In China, One Of The World’s Busiest Ports Has Temporarily Shut Down—How Will It Affect Q4?

The world’s third busiest carrier port suspended operations earlier this month after it was confirmed an employee tested positive for Covid-19, disrupting global supply chains still struggling to confront the ongoing strain caused by the pandemic.


Eastern China’s Ningbo-Zhoushan Port closed its main Meishan Island terminal on August 12th after a 34 year old employee was reported with an asymptomatic infection of the novel coronavirus. The port reportedly processed 623 million tons of cargo during the first half of 2021, setting a record for the year. State television also confirmed Ningbo Lishe International Airport has suspended inbound and outbound flights to the capital Beijing on August 11th due to an unidentified "public health incident." It is unclear whether the two incidents are related.


While shipments are reportedly being diverted to other terminals nearby, data traffic indicated that 28 container vessels were already in queue at the port when news of the shutdown broke. The suspension has already sparked fears of a congestion similar to that experienced by the Yantian International Container Terminal earlier in the year, when a COVID-19 outbreak resulted in a 99 percent increase in waiting times.


International Trade and the Breakdown of Global Supply Chains


Approximately 46 percent of the cargo handled by Ningbo-Zhoushan port is overseas trade originating in Shanghai, with North American and European markets being the primary customers. But while the crisis facing global supply chains existed long before the port’s shutdown, It took a global health crisis to expose the fragility of the relationship between logistics, manufacturing and fulfillment.


It’s been estimated that a potential $4 Trillion in losses were the direct result of supply chain disruption in 2020, with 64 percent of North American and European companies reporting a loss of up to 20 percent of their business. While China’s policy towards COVID-19 monitoring remains notoriously stringent, the vulnerability of supply chains isn’t isolated to pandemic measures. Nor is it exclusive to China. The recent flooding which affected both Western Europe and China and left over 200 dead effectively paralyzed supply chain fulfillment for both nations, while cyber attacks at four separate South African ports in July affected over 60 percent of the continent’s imports and exports.


But the collateral loss of the supply chain crisis has ultimately spurred an inflation in the cost of both manufacturing and delivery which has been exploited by many suppliers. A 229 percent increase in shipping costs from China to the US was reported in July, with costs as high as $32,000 resulting from private firms stockpiling containers to be leased to the highest bidder. And with Black Friday looming just around the corner, the sparse regulatory oversight in China’s shipping and transportation market could ultimately affect Q4’s retail sales.


How Will Q4 Be Affected By Supply Chain Disruption?


The shutdown of the Ningbo-Zhoushan port couldn’t have come at a worse time. With domestic retail sales predicted to increase to over $4.44 Trillion by the end of 2021 (with roughly a quarter of those sales coming from online purchases), the disruption comes as a sobering reminder that we’re not entirely immune from the after effects of the pandemic just yet—particularly as reports of the number of Delta variant cases continue to rise.
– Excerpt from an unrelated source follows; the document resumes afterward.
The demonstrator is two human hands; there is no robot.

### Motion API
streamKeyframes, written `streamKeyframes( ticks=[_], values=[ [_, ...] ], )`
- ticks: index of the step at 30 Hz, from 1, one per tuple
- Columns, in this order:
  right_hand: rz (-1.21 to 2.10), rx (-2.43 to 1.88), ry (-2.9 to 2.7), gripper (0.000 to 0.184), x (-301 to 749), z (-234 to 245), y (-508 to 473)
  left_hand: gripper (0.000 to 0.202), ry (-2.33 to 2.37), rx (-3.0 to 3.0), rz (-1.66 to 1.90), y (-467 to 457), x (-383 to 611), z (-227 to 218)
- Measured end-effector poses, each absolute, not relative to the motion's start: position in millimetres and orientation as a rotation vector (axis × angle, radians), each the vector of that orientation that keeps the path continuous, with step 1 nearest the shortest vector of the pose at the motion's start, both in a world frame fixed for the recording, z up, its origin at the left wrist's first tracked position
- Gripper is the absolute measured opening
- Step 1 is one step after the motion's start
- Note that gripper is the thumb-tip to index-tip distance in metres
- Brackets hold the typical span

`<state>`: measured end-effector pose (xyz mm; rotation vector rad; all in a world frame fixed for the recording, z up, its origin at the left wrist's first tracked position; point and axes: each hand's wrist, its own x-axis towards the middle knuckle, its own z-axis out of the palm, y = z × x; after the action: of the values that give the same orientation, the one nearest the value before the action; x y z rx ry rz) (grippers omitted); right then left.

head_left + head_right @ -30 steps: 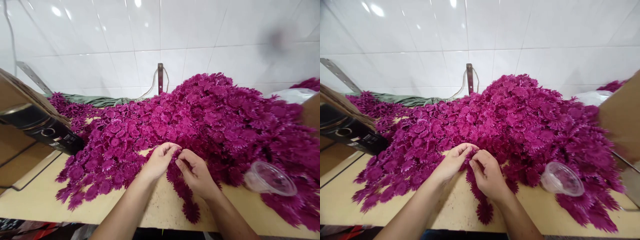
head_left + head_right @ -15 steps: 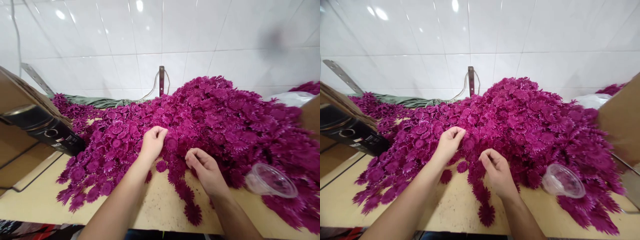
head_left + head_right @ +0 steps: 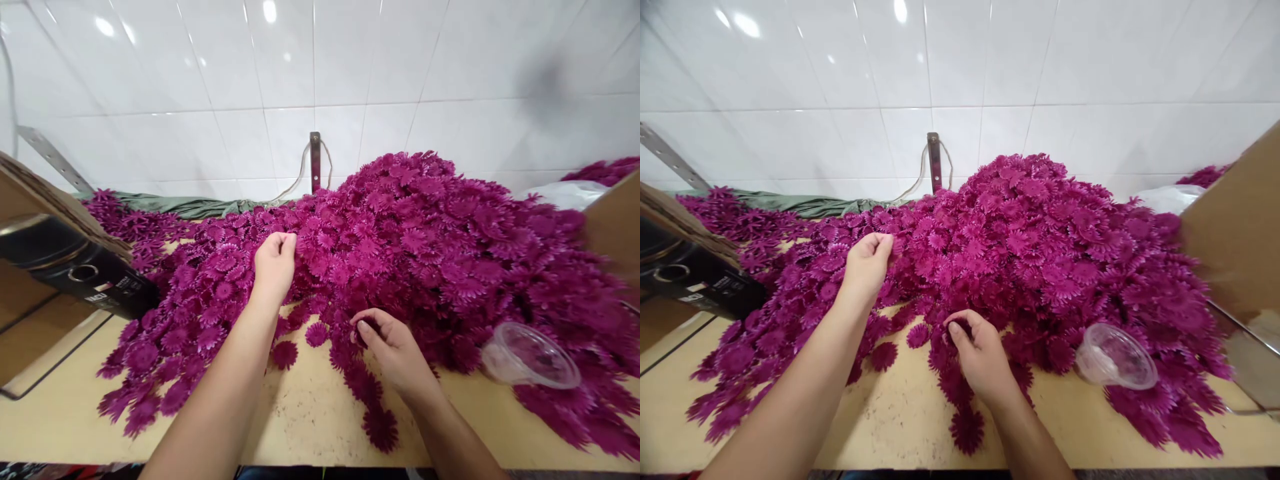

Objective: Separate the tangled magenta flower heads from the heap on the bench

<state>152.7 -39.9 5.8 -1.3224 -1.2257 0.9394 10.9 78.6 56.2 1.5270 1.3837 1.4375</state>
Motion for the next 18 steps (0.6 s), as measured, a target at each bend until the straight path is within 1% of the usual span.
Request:
streamKeyframes(
  ticks=[1, 4, 5, 8, 10, 11, 15, 18],
  values=[
    [0.963, -1.32, -1.206, 0.021, 154, 4, -39, 0.008, 1.405, 1.636, 1.414, 82, 9, 59],
    [1.066, -1.258, -1.129, 0.025, 158, 4, -36, 0.034, 1.45, 1.922, 1.374, 78, 12, 60],
    [1.099, -1.236, -1.1, 0.028, 159, 6, -34, 0.036, 1.434, 1.981, 1.363, 71, 14, 58],
    [1.112, -1.221, -1.04, 0.034, 160, 10, -32, 0.024, 1.244, 2.013, 1.159, 42, 20, 45],
    [1.02, -1.275, -1.043, 0.033, 159, 11, -31, 0.02, 1.124, 1.903, 0.884, 21, 24, 34],
    [0.956, -1.315, -1.055, 0.034, 159, 11, -30, 0.02, 1.103, 1.854, 0.825, 11, 26, 28],
    [0.752, -1.453, -1.09, 0.04, 157, 8, -25, 0.021, 0.987, 1.628, 0.784, -10, 37, 16],
    [0.698, -1.458, -1.12, 0.038, 156, 3, -21, 0.021, 0.955, 1.475, 0.882, -12, 46, 12]
  ],
)
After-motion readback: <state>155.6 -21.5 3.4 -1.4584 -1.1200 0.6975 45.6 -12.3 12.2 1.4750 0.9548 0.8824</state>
Inventory levels will continue to be a critical dilemma for both retailers and vendors in the weeks leading up to Q4. Retailers have already begun to extend Black Friday deals and promotions, but smaller digital companies may not necessarily have that luxury. And the increase in the cost of raw materials has ultimately been passed on to both merchants and customers. Until realistic alternatives to marine transport become affordable and practical, the uncertainty of global supply chains will be aggravated by increased customer demand during Q4. Digital merchants can ensure that their own processes remain relatively safe through frequent communication with both suppliers and customers, with contingency methods developed to ensure both inventory levels and delivery. The result may be an increase in your pricing. But it can mean the survival of your business during an already challenging period.